I guess I should start out by saying that I miss you. I often look up at the sun and wonder if it's the rays or your smile beating down upon my skin. I wonder if you can hear me when I come visit you at your final resting place with tears in my eyes and updates on my life to share with you. I wonder if you can see the pain in my eyes every time I remember that you're not here with us on Earth anymore.
The truth is, I don't believe pain ever goes away. It just fades with time but it still lingers and is still very evidently there. The horrible thing about pain is that we never ask for it, it just gets handed to us at random times and we're left to pick up the pieces. My whole family and I were left to pick up the pieces when we lost my amazing grandfather to a deadly stroke in May.
The shock, the pain, the heartache. It didn't kill me but it sure as hell didn't make me stronger either. I felt weak, lost, and helpless for the weeks he spent lying in a hospital bed. I spent hours in his room every day, praying for him to open his eyes, holding his hand and hoping that he'd grip mine a little tighter.
My family is so strong. There were days where our only dinner was vending machine snacks and hospital pizza. Days where we laughed and had a good time surrounding each other, but also days where we held each other a little closer and cried into one another's shoulders.
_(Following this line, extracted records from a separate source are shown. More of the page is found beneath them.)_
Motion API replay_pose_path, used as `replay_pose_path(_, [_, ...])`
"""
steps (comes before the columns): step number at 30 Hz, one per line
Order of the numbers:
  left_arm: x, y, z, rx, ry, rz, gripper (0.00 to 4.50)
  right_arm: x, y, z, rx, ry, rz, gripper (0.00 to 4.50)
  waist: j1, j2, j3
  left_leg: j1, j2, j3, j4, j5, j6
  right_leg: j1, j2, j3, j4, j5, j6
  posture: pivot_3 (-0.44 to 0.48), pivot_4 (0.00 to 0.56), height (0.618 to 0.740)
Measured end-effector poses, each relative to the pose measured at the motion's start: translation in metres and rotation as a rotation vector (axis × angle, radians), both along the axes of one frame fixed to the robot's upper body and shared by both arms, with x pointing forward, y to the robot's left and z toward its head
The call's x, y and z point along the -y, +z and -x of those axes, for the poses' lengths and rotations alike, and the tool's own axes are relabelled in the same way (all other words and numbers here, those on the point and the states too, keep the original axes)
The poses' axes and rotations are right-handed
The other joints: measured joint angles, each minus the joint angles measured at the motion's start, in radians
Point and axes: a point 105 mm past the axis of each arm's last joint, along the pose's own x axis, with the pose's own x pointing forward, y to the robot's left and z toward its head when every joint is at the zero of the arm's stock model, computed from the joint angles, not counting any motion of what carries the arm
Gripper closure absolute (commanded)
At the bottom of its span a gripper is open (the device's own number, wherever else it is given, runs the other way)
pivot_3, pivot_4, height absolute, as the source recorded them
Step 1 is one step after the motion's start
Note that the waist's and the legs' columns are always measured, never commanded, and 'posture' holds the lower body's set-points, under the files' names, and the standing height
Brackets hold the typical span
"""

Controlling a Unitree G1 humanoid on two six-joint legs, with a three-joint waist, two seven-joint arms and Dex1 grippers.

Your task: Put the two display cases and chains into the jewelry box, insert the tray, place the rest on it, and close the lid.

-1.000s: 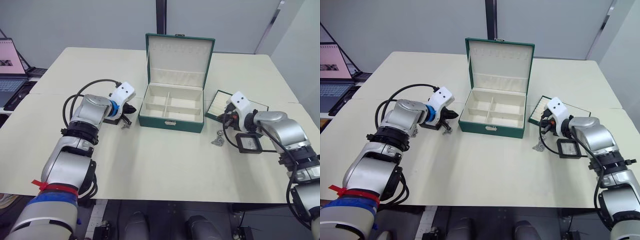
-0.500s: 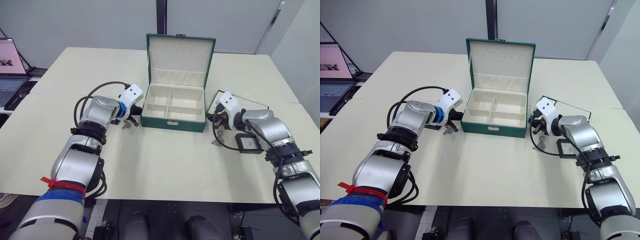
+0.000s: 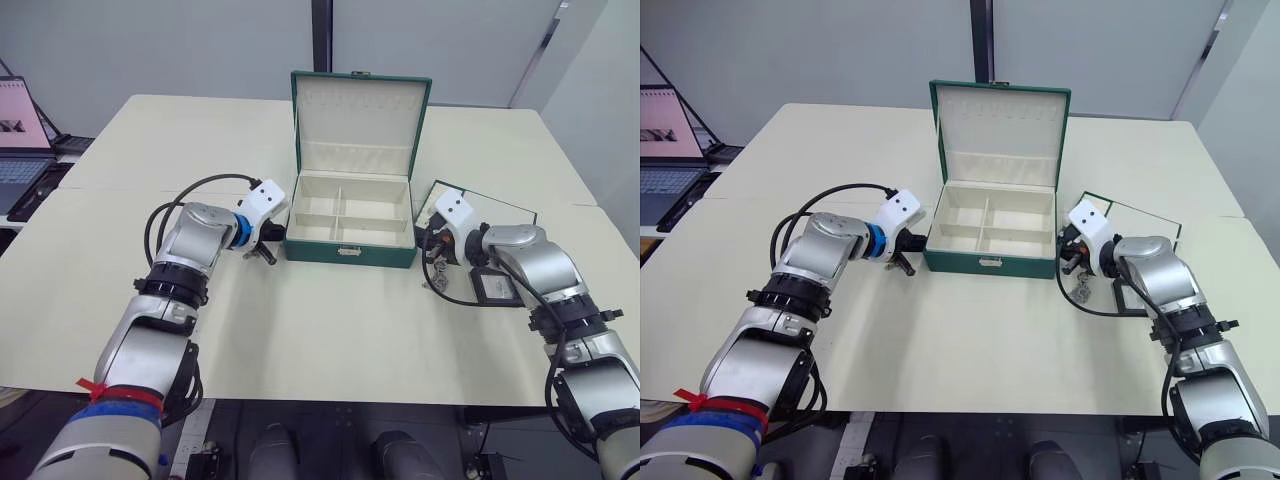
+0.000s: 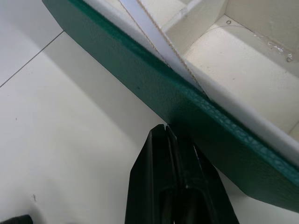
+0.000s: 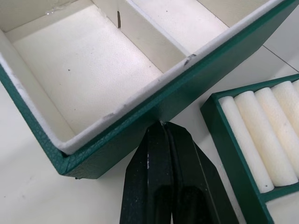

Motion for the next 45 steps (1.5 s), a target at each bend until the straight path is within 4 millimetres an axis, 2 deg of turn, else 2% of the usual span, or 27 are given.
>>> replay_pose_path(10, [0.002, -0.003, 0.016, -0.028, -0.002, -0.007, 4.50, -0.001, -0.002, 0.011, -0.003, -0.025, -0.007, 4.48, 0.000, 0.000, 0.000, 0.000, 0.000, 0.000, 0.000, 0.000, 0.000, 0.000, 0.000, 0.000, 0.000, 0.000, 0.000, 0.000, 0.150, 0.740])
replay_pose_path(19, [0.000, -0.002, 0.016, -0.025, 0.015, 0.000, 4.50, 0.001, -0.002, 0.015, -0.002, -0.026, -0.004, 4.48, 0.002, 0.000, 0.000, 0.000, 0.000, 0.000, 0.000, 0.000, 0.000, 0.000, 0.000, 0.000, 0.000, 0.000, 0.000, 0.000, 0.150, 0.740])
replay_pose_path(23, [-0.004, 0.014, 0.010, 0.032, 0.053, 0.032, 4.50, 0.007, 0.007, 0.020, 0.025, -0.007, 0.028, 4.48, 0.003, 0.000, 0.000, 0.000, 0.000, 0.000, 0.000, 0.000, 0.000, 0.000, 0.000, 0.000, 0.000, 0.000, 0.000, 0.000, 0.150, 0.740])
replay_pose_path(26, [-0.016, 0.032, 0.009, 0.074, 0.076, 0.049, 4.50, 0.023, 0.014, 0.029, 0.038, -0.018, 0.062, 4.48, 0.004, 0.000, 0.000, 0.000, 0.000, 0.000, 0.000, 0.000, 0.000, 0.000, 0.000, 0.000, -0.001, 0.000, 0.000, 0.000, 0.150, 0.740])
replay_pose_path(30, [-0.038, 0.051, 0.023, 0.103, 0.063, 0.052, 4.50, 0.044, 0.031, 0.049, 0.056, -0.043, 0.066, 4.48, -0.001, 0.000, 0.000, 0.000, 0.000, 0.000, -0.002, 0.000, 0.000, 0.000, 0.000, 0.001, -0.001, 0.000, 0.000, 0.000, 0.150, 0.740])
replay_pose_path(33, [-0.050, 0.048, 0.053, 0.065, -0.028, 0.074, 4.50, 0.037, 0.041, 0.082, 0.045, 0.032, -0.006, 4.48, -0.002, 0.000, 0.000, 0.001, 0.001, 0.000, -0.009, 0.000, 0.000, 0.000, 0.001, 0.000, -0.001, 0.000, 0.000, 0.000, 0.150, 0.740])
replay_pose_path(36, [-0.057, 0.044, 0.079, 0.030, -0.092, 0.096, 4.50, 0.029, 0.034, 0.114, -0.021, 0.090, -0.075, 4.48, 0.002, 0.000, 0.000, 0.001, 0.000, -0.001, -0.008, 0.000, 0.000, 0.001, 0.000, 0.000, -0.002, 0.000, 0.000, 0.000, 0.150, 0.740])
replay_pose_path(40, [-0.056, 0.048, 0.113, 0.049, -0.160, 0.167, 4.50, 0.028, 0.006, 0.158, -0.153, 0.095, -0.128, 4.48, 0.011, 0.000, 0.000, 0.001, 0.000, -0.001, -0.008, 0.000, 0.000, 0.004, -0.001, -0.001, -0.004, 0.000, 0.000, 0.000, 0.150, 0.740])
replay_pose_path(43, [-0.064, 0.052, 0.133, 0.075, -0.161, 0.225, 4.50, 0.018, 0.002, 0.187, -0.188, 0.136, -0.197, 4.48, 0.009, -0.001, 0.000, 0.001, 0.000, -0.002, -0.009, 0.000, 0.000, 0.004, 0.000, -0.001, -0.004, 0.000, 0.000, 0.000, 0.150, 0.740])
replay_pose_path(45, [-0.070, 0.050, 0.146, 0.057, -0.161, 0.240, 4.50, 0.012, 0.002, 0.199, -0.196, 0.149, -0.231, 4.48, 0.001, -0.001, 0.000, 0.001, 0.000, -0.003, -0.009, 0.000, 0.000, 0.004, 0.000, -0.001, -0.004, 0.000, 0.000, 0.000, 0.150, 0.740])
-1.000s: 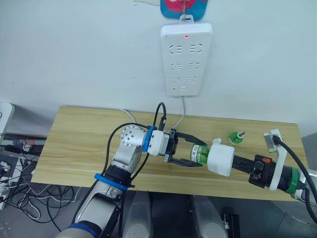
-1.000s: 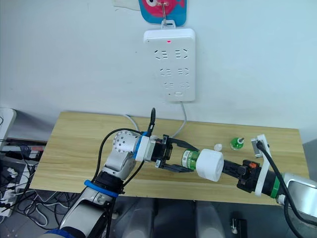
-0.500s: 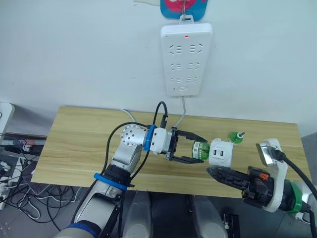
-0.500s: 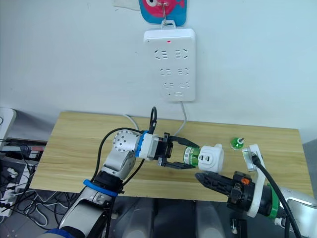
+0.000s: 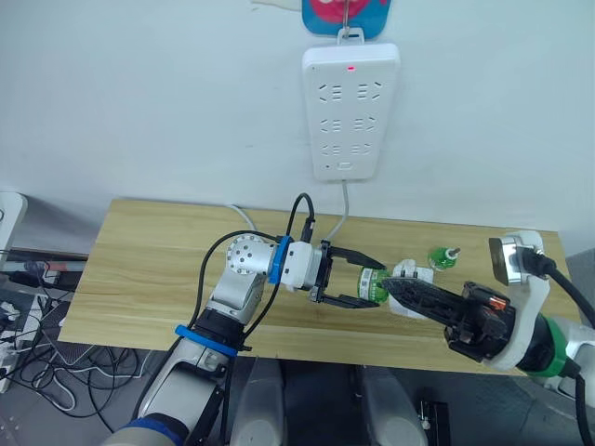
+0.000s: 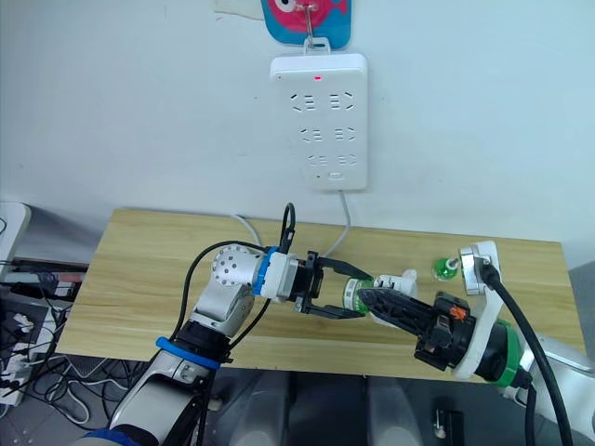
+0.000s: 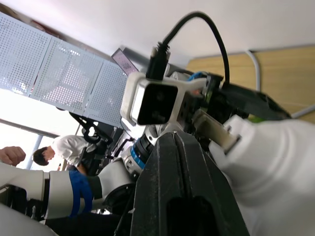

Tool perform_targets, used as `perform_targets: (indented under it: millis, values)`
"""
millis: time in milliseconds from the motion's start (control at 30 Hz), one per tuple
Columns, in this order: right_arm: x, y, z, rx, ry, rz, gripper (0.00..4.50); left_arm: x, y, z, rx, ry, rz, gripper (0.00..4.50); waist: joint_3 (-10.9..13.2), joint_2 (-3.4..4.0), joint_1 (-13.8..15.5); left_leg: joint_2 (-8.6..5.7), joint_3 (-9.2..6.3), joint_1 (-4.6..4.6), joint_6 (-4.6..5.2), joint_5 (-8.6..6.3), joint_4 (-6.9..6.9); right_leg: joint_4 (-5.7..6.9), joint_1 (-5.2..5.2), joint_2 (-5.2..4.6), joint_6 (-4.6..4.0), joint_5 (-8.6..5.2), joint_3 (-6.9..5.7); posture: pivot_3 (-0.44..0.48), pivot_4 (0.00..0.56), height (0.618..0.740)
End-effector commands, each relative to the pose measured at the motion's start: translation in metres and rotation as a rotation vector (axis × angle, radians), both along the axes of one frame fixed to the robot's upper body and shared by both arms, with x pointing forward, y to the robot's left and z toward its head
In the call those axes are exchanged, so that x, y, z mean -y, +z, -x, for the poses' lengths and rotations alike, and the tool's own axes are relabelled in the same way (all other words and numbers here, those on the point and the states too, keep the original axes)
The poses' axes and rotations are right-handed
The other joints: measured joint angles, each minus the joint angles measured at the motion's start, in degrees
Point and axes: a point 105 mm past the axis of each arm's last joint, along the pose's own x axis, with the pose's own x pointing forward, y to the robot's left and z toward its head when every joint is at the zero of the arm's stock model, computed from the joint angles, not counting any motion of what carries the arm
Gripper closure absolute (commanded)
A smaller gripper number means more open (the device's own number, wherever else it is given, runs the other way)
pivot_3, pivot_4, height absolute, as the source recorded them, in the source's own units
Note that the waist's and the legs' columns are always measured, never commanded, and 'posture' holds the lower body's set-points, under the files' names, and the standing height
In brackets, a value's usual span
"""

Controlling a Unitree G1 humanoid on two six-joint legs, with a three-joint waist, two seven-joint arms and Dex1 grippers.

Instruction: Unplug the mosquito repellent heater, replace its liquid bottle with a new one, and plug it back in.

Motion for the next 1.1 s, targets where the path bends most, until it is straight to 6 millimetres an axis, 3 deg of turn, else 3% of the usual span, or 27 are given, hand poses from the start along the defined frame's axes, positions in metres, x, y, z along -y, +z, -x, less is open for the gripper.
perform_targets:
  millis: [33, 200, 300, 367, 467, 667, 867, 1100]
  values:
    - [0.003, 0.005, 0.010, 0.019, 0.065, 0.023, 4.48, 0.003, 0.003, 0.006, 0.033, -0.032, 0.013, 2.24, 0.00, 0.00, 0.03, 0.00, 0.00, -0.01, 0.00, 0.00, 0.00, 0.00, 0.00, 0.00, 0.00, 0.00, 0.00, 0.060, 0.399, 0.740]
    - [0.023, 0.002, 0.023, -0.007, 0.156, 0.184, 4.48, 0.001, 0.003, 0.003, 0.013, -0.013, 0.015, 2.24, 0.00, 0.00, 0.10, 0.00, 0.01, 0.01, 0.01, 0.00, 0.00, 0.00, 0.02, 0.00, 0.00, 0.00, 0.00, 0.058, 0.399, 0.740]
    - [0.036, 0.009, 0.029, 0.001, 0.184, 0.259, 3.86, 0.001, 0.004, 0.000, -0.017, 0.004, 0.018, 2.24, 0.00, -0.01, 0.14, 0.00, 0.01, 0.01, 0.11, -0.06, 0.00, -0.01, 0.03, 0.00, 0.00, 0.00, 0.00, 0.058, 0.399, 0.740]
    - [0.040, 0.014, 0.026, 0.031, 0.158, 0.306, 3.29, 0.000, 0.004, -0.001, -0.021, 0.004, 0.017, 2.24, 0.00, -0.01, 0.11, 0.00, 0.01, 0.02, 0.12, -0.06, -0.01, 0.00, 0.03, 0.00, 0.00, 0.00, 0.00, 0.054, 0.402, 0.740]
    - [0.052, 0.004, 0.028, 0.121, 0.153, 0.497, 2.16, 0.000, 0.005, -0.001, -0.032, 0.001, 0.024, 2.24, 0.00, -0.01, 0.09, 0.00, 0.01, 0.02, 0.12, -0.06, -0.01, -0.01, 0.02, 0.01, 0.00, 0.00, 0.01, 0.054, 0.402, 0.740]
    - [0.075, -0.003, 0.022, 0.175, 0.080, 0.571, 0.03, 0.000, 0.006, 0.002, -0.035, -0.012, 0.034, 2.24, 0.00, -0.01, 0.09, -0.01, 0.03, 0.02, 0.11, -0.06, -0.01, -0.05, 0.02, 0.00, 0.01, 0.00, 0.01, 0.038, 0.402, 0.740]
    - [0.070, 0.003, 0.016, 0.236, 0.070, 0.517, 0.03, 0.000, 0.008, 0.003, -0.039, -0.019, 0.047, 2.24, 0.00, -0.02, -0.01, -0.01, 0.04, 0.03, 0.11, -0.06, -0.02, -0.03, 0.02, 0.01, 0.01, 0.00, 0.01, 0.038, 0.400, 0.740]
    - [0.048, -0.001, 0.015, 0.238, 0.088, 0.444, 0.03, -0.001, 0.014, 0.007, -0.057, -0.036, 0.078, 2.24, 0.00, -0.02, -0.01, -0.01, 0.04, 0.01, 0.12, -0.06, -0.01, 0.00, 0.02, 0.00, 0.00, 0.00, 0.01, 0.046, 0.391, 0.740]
Days like that reminded me what family is all about and how we should always let our loved ones know that they are loved.
Every day, I wonder. I wonder if you're up in heaven, looking down on all of the places you used to travel to. I wonder if you're playing golf up there, getting a hole in one against all the other angels. I wonder if you're still laughing about the turkey we left in your front yard in the middle of the night around Thanksgiving time to wake up to.
I know you're not here on Earth anymore, but you visit me all the time. Whether it's through a cardinal flying in front of my car at the moments when I have you on my mind, or remembering old times through photographs and walking upstairs to see one out on my porch, I know that you are here. You're watching over me. You're keeping me safe. I know that you will forever be my guardian angel.
I cannot wait for the day that I get to hear you crack a dumb joke, throw my head back in laughter and just shake my head and say “Oh pepus" again. I love you.